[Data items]

++++++

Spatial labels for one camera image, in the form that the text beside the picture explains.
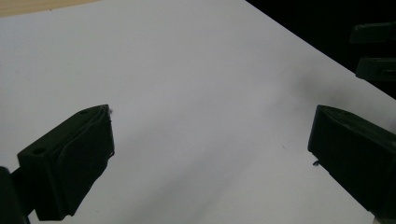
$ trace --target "white table surface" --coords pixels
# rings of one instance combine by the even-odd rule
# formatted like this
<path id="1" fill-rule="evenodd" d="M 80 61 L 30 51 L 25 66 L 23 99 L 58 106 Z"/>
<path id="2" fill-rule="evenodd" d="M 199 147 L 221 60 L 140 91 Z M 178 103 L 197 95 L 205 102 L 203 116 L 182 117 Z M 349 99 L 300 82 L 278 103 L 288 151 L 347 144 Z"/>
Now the white table surface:
<path id="1" fill-rule="evenodd" d="M 395 100 L 243 0 L 104 0 L 1 18 L 0 99 L 11 172 L 77 111 L 114 110 L 116 155 L 61 223 L 370 224 L 312 165 L 316 106 L 396 132 Z"/>

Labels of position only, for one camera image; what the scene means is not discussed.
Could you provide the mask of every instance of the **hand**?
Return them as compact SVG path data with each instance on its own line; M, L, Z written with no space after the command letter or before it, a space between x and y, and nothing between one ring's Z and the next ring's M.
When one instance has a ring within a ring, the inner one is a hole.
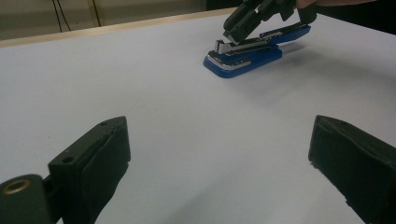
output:
M374 2L375 0L297 0L297 8L307 7L313 3L318 6L345 6L345 5L357 5L360 3Z

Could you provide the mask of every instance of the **wall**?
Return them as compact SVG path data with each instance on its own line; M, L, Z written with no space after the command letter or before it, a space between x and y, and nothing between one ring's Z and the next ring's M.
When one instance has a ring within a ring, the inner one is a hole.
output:
M59 0L70 29L197 12L204 0ZM56 5L64 32L68 28ZM1 0L0 40L59 33L52 0Z

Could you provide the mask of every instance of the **white table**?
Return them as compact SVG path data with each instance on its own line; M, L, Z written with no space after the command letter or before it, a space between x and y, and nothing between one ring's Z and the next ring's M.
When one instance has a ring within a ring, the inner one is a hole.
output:
M396 146L396 37L318 16L281 60L222 79L202 61L225 19L1 48L0 182L48 175L124 115L133 161L98 224L362 223L307 153L318 114Z

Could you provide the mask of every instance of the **stapler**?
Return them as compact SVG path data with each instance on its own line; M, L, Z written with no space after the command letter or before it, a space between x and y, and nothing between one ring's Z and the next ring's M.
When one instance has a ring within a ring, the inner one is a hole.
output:
M278 44L306 35L316 17L315 5L299 8L300 21L280 29L246 39L262 21L279 13L286 21L294 12L295 0L244 0L224 22L224 36L231 42L217 40L214 50L208 52L204 66L219 77L242 75L282 57Z

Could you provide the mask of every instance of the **stapler base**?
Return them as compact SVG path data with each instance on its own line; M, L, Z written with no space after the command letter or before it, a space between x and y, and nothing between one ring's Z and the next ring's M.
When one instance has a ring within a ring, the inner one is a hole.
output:
M235 55L218 54L212 50L205 57L204 66L219 77L232 78L281 57L282 50L277 45Z

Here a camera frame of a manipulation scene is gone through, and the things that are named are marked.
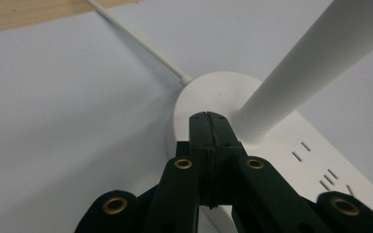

++++++

Pull every line holding "that" out of the records.

[Result of the exercise]:
Spatial labels for one camera image, in the form that the text beside the picture explains.
Here a camera frame of a manipulation scene is gone through, and the things that are named are marked.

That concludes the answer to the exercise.